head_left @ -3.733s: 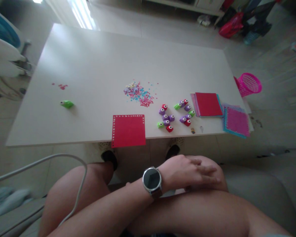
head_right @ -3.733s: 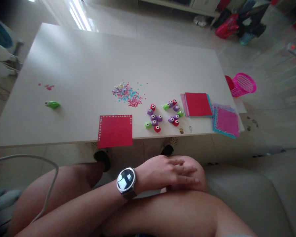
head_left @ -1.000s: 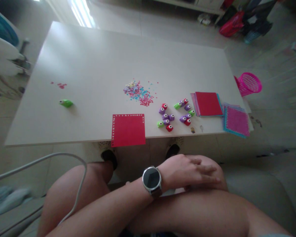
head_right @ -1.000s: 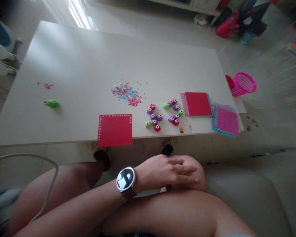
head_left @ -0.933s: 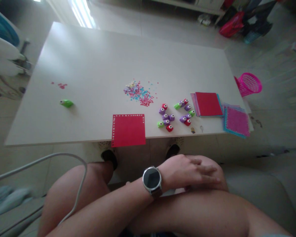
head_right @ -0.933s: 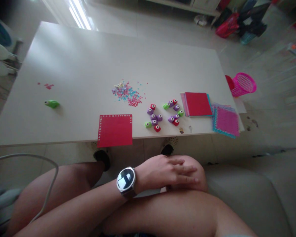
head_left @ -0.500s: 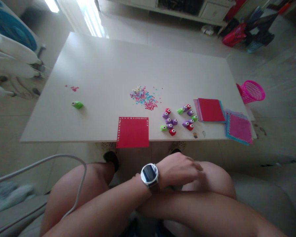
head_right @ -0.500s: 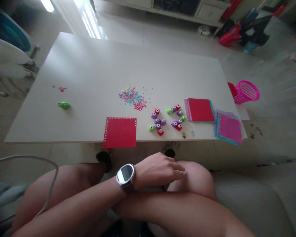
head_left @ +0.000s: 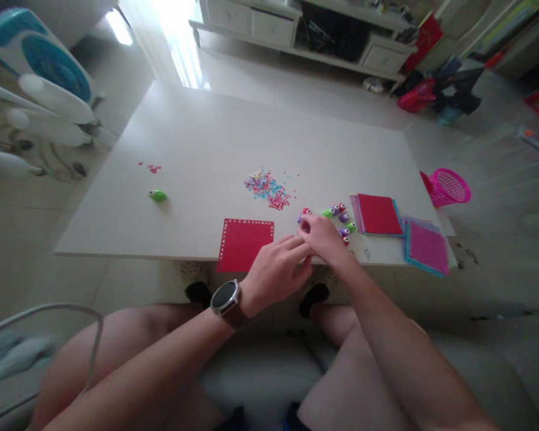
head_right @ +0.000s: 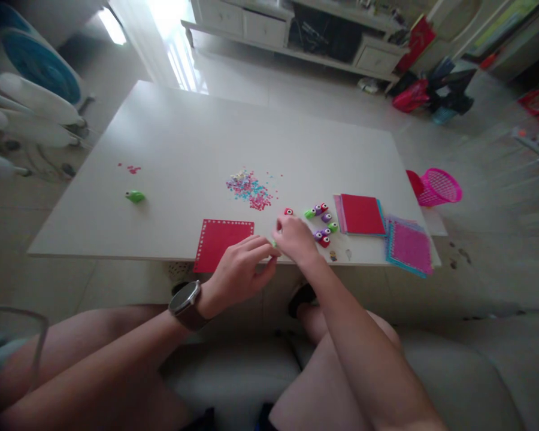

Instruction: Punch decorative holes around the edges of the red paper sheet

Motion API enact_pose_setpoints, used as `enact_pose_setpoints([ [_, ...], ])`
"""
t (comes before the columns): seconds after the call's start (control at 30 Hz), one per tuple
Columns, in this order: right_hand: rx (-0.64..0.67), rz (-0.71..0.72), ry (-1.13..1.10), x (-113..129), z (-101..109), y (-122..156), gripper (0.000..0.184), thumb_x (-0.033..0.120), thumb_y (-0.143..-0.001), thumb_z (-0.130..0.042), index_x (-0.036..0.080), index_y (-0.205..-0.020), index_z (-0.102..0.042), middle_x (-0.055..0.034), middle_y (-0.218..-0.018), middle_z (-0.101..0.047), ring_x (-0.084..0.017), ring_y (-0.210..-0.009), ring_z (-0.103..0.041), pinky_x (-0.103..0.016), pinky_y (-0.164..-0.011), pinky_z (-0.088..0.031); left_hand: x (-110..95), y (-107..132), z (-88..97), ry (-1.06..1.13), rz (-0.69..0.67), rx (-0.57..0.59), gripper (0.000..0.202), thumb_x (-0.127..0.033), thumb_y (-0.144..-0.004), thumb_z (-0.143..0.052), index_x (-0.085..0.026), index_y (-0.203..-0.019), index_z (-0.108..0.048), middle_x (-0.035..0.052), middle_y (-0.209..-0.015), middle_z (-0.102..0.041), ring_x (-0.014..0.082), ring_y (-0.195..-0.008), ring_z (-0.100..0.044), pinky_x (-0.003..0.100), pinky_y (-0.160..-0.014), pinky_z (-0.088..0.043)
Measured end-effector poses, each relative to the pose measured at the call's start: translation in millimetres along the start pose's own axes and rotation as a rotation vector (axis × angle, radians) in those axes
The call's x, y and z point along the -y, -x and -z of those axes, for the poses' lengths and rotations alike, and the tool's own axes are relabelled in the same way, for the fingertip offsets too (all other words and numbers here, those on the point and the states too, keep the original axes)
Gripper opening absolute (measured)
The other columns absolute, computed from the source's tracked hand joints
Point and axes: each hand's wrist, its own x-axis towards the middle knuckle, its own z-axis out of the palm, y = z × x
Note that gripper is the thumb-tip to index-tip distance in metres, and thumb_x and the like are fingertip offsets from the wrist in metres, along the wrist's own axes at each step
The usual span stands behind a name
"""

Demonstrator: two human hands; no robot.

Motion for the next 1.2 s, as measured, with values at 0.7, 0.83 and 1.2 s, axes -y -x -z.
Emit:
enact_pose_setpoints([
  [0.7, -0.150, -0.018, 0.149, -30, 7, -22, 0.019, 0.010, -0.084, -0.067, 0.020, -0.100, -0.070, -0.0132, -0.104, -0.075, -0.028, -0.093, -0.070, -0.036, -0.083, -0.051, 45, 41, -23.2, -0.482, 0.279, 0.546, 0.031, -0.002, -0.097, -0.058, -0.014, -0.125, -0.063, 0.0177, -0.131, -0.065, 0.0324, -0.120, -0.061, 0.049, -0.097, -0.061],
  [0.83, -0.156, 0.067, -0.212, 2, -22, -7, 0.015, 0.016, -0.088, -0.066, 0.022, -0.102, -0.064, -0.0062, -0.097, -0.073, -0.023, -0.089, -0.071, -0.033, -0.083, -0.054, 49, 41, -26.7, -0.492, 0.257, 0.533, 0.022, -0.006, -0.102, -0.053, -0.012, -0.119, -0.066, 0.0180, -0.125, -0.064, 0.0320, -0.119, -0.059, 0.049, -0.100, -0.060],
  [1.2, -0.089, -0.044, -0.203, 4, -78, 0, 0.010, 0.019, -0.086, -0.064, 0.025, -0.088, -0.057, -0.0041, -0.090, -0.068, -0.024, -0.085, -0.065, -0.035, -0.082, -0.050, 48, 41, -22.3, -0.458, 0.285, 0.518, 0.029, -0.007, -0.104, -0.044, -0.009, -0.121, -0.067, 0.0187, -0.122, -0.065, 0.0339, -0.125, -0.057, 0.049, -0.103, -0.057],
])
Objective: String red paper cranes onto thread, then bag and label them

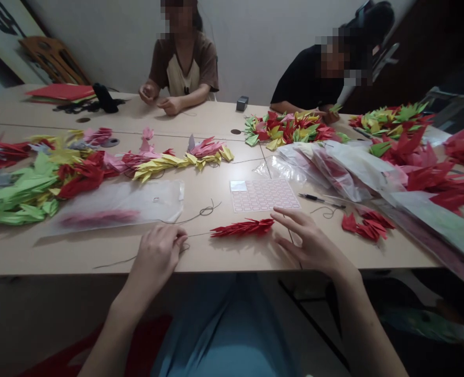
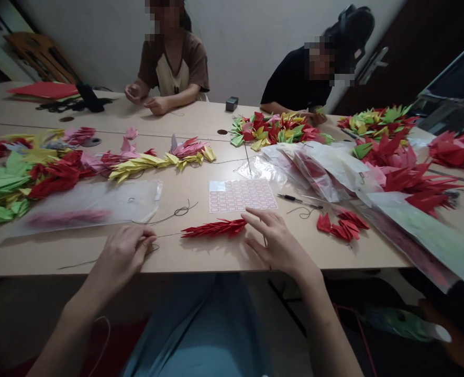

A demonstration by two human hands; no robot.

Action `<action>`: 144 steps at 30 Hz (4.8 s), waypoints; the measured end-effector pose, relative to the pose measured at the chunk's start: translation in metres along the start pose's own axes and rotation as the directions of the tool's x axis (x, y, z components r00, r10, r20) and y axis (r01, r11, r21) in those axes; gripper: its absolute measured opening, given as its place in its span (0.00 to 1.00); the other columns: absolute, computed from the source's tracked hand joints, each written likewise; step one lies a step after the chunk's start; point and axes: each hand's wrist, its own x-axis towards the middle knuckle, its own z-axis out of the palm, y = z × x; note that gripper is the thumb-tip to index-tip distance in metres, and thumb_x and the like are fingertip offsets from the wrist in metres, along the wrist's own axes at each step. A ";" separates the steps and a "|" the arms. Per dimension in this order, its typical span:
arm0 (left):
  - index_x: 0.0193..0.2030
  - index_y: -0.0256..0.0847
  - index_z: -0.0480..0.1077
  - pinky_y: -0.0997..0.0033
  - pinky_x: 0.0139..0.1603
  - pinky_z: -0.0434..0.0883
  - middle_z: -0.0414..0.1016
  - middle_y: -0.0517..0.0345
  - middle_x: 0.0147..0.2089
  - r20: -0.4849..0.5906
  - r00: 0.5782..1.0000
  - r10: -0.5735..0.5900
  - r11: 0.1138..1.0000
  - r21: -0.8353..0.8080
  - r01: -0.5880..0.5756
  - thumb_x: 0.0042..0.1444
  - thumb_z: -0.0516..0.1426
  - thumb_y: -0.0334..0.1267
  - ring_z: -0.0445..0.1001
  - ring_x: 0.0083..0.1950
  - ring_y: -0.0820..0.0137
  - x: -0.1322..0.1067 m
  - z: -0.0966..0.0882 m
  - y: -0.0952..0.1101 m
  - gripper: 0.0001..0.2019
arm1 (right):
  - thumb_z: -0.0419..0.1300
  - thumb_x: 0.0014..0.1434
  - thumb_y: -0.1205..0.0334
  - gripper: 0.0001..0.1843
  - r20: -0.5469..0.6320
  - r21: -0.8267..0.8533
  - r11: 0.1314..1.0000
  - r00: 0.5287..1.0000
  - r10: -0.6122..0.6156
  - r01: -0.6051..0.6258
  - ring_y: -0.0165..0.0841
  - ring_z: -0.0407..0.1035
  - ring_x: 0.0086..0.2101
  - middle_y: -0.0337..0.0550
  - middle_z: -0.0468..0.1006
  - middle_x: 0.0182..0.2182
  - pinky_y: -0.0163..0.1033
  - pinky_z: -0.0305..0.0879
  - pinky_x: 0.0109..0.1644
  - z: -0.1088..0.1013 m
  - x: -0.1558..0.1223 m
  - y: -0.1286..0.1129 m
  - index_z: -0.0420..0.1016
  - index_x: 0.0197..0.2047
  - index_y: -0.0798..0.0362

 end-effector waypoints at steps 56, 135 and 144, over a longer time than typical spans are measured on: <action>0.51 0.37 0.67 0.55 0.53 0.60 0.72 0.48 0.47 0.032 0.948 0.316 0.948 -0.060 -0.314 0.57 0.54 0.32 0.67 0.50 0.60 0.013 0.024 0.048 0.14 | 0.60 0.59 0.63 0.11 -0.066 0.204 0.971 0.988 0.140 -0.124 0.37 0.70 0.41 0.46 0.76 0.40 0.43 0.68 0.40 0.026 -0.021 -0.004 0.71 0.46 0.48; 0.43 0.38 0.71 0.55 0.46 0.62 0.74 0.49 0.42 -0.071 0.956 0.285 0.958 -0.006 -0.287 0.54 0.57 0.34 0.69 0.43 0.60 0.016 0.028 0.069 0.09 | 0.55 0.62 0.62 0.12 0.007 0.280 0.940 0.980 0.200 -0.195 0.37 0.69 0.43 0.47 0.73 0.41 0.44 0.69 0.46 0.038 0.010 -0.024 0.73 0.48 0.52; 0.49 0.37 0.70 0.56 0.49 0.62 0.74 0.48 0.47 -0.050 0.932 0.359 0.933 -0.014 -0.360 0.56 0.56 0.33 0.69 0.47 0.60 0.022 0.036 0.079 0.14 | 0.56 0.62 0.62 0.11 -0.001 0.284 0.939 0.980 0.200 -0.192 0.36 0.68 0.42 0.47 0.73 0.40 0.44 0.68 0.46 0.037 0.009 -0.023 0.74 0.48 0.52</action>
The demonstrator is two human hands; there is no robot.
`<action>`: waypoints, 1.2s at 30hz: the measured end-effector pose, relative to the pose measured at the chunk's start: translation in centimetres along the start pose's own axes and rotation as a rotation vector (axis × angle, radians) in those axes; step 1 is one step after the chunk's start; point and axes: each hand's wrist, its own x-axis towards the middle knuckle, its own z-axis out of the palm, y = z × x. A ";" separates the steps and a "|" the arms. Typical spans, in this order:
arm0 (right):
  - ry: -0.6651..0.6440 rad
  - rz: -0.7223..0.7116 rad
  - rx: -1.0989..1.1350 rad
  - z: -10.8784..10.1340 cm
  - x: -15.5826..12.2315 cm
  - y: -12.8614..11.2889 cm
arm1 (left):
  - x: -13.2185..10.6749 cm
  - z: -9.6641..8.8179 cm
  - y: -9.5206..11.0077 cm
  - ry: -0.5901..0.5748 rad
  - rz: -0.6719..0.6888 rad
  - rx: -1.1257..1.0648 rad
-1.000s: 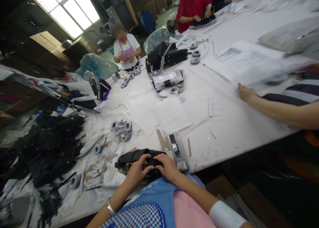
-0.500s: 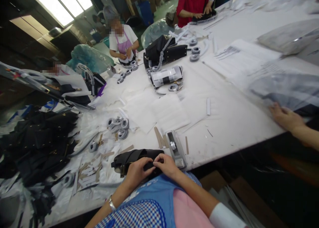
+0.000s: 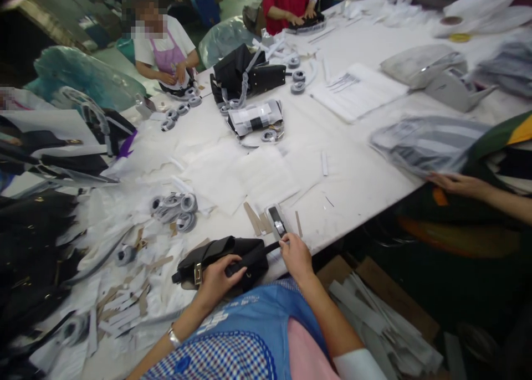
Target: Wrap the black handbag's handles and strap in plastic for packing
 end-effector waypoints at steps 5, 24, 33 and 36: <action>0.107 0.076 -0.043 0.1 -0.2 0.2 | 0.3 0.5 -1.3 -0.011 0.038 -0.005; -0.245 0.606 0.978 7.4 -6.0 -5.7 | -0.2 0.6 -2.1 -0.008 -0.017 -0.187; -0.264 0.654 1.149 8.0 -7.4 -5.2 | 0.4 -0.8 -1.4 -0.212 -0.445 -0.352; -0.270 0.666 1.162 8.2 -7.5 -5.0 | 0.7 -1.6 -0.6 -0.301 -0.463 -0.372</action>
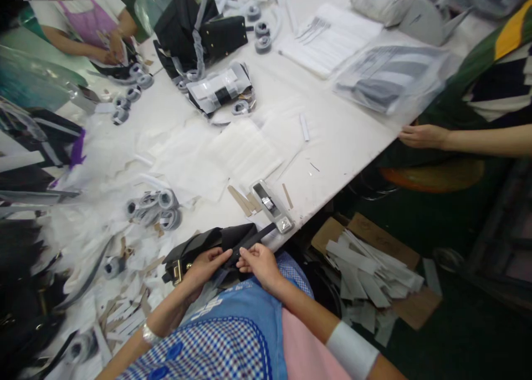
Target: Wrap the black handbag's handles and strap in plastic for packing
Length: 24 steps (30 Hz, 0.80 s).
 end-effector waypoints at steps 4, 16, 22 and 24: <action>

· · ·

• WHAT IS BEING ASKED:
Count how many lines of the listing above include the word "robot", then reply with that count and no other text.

• RESULT OF THE EXERCISE:
3